- **WHAT TO WORK ON**: Extract each record and reproduce it exactly.

*** RECORDS TO USE Section Begins ***

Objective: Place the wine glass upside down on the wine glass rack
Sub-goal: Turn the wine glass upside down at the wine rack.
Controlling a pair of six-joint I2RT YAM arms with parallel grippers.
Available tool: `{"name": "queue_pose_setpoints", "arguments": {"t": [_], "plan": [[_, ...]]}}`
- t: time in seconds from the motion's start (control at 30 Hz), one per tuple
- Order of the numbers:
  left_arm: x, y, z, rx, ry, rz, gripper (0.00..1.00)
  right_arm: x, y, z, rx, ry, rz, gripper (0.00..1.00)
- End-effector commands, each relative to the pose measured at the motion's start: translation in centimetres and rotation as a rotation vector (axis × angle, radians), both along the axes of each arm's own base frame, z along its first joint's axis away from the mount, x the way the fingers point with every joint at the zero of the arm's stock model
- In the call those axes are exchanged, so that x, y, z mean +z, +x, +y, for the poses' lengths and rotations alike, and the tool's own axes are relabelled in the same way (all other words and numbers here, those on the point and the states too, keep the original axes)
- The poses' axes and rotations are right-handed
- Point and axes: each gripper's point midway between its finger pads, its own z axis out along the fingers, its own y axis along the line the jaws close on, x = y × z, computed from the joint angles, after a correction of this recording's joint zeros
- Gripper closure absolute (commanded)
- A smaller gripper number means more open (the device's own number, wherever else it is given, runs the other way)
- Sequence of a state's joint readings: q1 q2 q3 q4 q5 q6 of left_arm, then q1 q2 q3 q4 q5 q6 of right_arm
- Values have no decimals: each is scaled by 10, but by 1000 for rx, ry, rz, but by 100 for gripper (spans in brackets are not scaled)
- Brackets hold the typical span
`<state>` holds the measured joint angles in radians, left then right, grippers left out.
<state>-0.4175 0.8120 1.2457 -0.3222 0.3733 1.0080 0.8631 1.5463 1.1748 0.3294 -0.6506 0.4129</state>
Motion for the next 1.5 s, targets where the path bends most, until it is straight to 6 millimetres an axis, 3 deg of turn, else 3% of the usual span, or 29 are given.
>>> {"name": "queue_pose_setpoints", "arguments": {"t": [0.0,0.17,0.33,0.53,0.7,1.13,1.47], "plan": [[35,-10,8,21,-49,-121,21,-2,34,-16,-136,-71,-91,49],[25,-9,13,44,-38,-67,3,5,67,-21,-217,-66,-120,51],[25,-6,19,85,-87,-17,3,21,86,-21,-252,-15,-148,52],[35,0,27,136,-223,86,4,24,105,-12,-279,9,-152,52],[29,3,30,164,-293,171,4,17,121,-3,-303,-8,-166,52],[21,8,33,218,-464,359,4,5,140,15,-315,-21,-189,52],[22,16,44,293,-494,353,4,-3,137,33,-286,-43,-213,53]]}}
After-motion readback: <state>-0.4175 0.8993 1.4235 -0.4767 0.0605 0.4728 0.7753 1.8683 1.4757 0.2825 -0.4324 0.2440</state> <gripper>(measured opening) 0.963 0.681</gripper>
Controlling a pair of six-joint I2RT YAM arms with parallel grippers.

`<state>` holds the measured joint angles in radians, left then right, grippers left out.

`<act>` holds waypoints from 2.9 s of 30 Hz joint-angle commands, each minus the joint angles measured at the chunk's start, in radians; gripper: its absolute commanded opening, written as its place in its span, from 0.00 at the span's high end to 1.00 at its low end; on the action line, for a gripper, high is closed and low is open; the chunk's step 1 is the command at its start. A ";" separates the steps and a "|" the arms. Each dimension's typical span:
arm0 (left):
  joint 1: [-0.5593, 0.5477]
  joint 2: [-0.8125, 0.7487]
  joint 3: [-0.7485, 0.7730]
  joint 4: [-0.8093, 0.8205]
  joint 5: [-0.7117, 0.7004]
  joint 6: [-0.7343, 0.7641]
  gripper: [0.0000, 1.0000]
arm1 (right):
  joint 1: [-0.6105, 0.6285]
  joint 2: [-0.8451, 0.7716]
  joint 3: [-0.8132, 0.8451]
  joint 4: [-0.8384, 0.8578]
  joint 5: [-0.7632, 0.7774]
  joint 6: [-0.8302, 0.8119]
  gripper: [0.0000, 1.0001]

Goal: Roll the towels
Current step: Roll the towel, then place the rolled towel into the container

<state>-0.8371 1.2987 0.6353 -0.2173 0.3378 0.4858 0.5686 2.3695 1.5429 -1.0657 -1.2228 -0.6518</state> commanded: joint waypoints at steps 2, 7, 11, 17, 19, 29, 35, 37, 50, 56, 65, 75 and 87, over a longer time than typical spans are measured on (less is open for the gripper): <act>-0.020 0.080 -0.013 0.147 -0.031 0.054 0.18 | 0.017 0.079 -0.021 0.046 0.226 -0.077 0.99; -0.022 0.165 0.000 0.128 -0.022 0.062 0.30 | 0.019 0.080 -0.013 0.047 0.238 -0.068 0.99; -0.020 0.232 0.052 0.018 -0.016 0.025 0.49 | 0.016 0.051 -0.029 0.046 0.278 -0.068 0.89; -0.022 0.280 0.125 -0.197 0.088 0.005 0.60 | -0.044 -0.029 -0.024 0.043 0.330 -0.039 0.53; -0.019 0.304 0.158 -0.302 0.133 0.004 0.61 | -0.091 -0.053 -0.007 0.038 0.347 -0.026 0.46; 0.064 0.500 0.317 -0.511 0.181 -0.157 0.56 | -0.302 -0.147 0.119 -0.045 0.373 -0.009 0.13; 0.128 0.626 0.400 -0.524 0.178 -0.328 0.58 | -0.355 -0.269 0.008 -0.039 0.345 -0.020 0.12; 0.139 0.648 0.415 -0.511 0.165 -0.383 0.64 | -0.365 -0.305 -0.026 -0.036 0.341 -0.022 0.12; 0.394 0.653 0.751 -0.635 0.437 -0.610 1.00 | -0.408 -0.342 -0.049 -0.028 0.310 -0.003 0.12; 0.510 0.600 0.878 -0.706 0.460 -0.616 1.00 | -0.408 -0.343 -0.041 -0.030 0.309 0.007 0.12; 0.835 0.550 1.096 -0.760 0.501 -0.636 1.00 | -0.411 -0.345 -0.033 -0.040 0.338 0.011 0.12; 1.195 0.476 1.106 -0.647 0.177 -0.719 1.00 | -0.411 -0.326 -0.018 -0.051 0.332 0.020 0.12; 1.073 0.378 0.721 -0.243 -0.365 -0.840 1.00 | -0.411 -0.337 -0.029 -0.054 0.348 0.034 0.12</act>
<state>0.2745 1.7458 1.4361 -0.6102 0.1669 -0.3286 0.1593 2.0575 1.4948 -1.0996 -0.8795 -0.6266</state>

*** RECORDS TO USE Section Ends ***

- **RESPONSE TO THE EXERCISE**:
Objective: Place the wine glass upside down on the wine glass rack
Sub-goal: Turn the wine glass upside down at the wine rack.
Controlling a pair of six-joint I2RT YAM arms with parallel grippers.
Available tool: `{"name": "queue_pose_setpoints", "arguments": {"t": [_], "plan": [[_, ...]]}}`
- t: time in seconds from the motion's start (control at 30 Hz), one per tuple
- Order of the numbers:
  left_arm: x, y, z, rx, ry, rz, gripper (0.00..1.00)
  right_arm: x, y, z, rx, ry, rz, gripper (0.00..1.00)
- End-effector commands, each relative to the pose measured at the motion's start: translation in centimetres and rotation as a rotation vector (axis × angle, radians), both along the axes of each arm's own base frame, z along its first joint's axis away from the mount, x the way the fingers point with every joint at the zero of the arm's stock model
- In the call those axes are exchanged, so that x, y, z mean +z, +x, +y, for the poses' lengths and rotations alike, and the tool's own axes are relabelled in the same way (all other words and numbers here, those on the point and the states too, keep the original axes)
- The poses' axes and rotations are right-handed
- Point and axes: each gripper's point midway between its finger pads, its own z axis out along the fingers, its own y axis along the line the jaws close on, x = y × z, computed from the joint angles, after a correction of this recording's joint zeros
- Gripper closure absolute (commanded)
- A smaller gripper number means more open (the device's own number, wherever else it is given, runs the other way)
- Sequence of a state's joint readings: q1 q2 q3 q4 q5 q6 of left_arm, then q1 q2 q3 q4 q5 q6 of right_arm
- Values have no decimals: each is scaled by 10, but by 1000 for rx, ry, rz, but by 100 for gripper (spans in brackets are not scaled)
- Brackets hold the typical span
`<state>` holds the measured joint angles in radians, left then right, grippers left out.
<state>-0.4175 0.8120 1.2457 -0.3222 0.3733 1.0080 0.8631 1.5463 1.1748 0.3294 -0.6506 0.4129</state>
Motion for the next 1.5 s, targets where the path bends most, until it is straight to 6 millimetres an axis, 3 deg of turn, else 3% of the usual span, or 29 are given.
>>> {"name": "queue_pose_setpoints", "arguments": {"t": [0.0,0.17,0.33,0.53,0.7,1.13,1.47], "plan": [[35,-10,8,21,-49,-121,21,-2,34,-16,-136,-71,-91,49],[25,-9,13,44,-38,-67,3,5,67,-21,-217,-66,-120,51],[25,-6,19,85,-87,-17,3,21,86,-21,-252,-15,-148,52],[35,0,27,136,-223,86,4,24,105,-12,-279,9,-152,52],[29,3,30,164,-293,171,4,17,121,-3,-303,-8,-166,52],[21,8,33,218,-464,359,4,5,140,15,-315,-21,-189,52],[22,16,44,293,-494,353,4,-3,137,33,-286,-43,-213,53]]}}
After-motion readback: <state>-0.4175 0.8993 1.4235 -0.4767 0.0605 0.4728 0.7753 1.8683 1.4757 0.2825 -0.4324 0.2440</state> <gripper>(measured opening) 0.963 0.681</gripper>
Controlling a pair of six-joint I2RT YAM arms with parallel grippers.

`<state>` holds the measured joint angles in radians, left then right, grippers left out.

`<act>` holds waypoints from 2.9 s of 30 Hz joint-angle commands, each minus the joint angles measured at the chunk's start, in radians; gripper: its absolute commanded opening, written as its place in its span, from 0.00 at the span's high end to 1.00 at its low end; on the action line, for a gripper, high is closed and low is open; the chunk's step 1 is the command at its start. A ";" separates the steps and a "|" the arms. Each dimension's typical span:
arm0 (left):
  joint 1: [-0.5593, 0.5477]
  joint 2: [-0.8125, 0.7487]
  joint 3: [-0.7485, 0.7730]
  joint 4: [-0.8093, 0.8205]
  joint 5: [-0.7117, 0.7004]
  joint 6: [-0.7343, 0.7641]
  gripper: [0.0000, 1.0000]
arm1 (right):
  joint 1: [-0.6105, 0.6285]
  joint 2: [-0.8451, 0.7716]
  joint 3: [-0.8132, 0.8451]
  joint 4: [-0.8384, 0.8578]
  joint 5: [-0.7632, 0.7774]
  joint 6: [-0.8302, 0.8119]
  gripper: [0.0000, 1.0001]

Goal: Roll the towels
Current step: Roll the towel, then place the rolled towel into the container

<state>-0.8371 1.2987 0.6353 -0.2173 0.3378 0.4858 0.5686 2.3695 1.5429 -1.0657 -1.2228 -0.6518</state> commanded: joint waypoints at steps 2, 7, 11, 17, 19, 29, 35, 37, 50, 56, 65, 75 and 87, over a longer time than typical spans are measured on (less is open for the gripper): <act>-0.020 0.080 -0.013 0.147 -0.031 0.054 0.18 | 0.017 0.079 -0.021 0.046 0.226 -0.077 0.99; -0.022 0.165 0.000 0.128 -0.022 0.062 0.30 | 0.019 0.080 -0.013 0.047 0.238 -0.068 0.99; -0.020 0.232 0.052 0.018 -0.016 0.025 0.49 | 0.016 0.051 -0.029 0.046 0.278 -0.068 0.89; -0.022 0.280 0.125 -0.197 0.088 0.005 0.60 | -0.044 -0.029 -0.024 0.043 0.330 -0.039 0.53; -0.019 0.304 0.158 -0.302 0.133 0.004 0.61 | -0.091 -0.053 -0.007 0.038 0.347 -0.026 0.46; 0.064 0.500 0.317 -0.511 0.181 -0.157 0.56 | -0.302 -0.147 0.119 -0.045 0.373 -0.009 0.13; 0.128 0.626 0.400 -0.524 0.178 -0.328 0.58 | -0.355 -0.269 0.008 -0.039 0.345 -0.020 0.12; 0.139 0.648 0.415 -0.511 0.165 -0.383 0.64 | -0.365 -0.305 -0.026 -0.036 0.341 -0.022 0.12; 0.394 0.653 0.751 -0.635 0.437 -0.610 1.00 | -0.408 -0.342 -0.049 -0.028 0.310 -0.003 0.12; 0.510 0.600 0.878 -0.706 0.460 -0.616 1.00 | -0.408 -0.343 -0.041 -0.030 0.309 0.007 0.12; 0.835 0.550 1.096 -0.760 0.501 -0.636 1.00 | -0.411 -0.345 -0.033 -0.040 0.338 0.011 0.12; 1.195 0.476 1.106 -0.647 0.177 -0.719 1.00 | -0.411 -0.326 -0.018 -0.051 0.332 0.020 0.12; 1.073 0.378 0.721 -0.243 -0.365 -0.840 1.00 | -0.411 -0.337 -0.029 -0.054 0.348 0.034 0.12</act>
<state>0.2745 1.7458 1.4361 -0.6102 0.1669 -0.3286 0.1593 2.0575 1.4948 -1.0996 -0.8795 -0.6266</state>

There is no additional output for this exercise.